Horta vertical
Timothy Radcliffe, o.p., em “Ir à Igreja porquê?”, nota que “as pessoas que contactam com a terra e com o milagre anual da fertilidade raramente são ateias. Contudo, num supermercado, os vegetais são revestidos de plástico e tornam-se mais produtos do que dons”.
No ambiente cada vez mais urbano em que vivemos (note-se, no entanto que a expansão dos cristianismo nascente foi essencialmente urbana), tudo é construído pelas mãos humanas, há mais bulício, menos silêncio, menos abertura à gratidão. António Alçada Baptista, salvaguardando que não tinha grandes sentimentos bucólicos, dizia que “é necessário saber deitar as coisas na terra e sentir que elas crescem e levam tempo a crescer”, porque há toda uma “abissal distância entre plantar uma couve e escrever um ofício numa repartição”.

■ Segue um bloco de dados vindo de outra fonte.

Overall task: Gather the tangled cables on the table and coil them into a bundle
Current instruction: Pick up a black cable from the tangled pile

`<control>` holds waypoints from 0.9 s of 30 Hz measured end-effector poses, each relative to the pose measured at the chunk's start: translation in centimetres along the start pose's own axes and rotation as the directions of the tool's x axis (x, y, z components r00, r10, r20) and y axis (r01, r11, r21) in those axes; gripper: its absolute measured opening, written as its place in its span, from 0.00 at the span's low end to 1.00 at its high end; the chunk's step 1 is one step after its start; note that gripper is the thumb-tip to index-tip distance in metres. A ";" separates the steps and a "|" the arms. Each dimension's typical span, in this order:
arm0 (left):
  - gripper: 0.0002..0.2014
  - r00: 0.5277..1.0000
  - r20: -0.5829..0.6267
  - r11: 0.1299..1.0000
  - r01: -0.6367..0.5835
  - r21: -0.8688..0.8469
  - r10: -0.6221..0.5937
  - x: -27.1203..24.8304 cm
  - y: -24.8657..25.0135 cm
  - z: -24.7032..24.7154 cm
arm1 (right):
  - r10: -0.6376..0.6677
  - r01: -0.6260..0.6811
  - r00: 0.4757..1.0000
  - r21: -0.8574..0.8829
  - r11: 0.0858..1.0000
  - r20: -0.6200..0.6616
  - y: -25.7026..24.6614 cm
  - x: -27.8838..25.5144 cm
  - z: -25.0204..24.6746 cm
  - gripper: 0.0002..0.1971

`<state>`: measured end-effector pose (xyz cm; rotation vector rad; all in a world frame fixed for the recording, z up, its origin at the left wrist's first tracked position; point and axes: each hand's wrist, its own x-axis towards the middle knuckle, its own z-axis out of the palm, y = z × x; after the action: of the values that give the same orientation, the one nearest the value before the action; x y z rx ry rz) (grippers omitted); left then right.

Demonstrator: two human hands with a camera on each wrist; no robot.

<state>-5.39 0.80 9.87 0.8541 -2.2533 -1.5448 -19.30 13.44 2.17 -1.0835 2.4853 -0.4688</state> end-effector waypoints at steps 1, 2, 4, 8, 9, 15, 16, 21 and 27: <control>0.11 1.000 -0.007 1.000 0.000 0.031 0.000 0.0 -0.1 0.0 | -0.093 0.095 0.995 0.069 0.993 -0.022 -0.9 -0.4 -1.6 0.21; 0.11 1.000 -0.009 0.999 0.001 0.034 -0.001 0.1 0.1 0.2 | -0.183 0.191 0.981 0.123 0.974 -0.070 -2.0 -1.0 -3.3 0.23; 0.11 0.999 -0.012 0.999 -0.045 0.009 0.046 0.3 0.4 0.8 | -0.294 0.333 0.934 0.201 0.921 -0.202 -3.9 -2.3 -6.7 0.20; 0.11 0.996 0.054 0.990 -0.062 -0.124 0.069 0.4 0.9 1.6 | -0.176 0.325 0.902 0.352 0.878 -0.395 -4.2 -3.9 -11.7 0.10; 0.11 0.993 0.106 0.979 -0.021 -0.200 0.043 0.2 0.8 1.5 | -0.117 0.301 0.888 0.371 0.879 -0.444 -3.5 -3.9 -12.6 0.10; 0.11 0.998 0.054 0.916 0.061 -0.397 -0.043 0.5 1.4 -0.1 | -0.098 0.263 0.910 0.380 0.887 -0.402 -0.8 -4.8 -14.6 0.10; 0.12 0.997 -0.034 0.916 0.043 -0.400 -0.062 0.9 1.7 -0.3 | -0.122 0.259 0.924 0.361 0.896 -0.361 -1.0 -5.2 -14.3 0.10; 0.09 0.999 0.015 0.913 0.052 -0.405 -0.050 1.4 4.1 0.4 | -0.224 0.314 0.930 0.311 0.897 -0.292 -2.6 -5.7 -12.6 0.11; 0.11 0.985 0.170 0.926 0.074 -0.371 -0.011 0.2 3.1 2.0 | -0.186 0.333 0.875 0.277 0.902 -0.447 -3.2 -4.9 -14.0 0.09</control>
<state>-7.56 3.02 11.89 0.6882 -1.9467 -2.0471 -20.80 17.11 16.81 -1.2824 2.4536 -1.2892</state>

Radcliffe conta uma história elucidativa:
Quando Oshida orientava um retiro aos bispos asiáticos, mandava-os para aos arrozais, nos primeiros dias, para plantarem arroz, e recusava-se a deixá-los parar por causa das dores de costas e de joelhos. Escreveu ele: “Um camponês que trabalha duramente, desde a aurora até ao crepúsculo, sabe que um grão de arroz não é um produto seu, uma coisa feita pelo seu próprio esforço, mas algo que lhe é dado, por Deus. Deve oferecer o grão de arroz a Deus que está oculto, mas que tudo dá. Deve dizer: ‘Isto é vosso’”.
Não admira, por isso, que em algumas cidades estejam a surgir hortas, ou que de vez em quando volte a moda dos bonsais, ou que alguns criem jardins nas varandas. Na realidade, mais do que da economia da horta e da estética das varandas, precisamos de escutar o crescimento demorado e silencioso que é sempre uma dádiva de algo que nos ultrapassa.